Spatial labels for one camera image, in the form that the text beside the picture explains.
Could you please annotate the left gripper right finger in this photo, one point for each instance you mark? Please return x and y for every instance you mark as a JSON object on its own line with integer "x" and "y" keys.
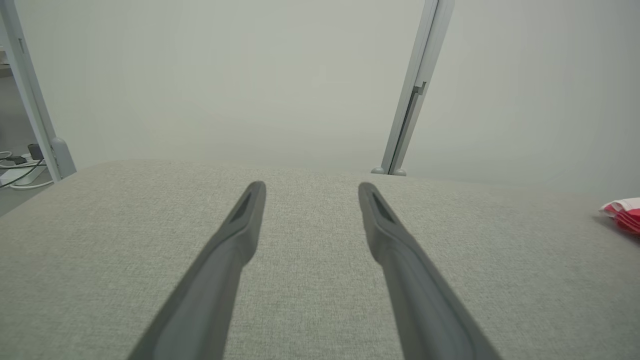
{"x": 425, "y": 310}

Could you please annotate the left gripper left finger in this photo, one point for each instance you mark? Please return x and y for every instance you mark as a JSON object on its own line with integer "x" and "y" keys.
{"x": 210, "y": 300}

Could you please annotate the red white Bulls jersey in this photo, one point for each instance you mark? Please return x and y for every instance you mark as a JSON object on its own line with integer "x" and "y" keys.
{"x": 629, "y": 220}

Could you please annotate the black power adapter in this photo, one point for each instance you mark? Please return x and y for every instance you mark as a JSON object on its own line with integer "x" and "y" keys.
{"x": 35, "y": 151}

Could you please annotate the black flat plug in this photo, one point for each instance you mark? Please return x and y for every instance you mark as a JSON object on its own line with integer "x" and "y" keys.
{"x": 16, "y": 160}

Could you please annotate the grey cylindrical post foot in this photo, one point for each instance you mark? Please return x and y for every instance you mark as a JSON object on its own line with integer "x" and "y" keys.
{"x": 378, "y": 171}
{"x": 399, "y": 173}
{"x": 64, "y": 160}

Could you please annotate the grey partition post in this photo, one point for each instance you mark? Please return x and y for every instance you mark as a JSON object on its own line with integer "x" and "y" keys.
{"x": 417, "y": 75}
{"x": 25, "y": 85}

__AIM OF THE TASK__: Would you please output the listing above exactly, leaving out the pictures?

__SOLUTION FOR THIS PROBLEM__:
Spatial labels for one camera image, in the form that the text beside the picture explains.
Could you please annotate the left gripper right finger in this photo, one point for each instance you mark? Please return x and y for every instance you mark as a JSON object on its own line with integer "x" and "y" keys.
{"x": 425, "y": 310}

Could you please annotate the left gripper left finger in this photo, one point for each instance you mark? Please return x and y for every instance you mark as a JSON object on its own line with integer "x" and "y" keys.
{"x": 210, "y": 300}

Could you please annotate the red white Bulls jersey in this photo, one point for each instance you mark? Please return x and y for every instance you mark as a JSON object on its own line with integer "x" and "y" keys.
{"x": 629, "y": 220}

Could you please annotate the black power adapter in this photo, one point for each instance you mark? Please return x and y for every instance you mark as a JSON object on its own line with integer "x" and "y" keys.
{"x": 35, "y": 151}

Could you please annotate the black flat plug in this photo, one point for each instance you mark? Please return x and y for every instance you mark as a JSON object on its own line with integer "x" and "y" keys.
{"x": 16, "y": 160}

Could you please annotate the grey cylindrical post foot in this photo, one point for each instance you mark? Please return x and y for every instance you mark as a JSON object on its own line with integer "x" and "y" keys.
{"x": 378, "y": 171}
{"x": 399, "y": 173}
{"x": 64, "y": 160}

Could you please annotate the grey partition post in this photo, one point for each instance you mark? Please return x and y for every instance you mark as a JSON object on its own line with integer "x" and "y" keys.
{"x": 417, "y": 75}
{"x": 25, "y": 85}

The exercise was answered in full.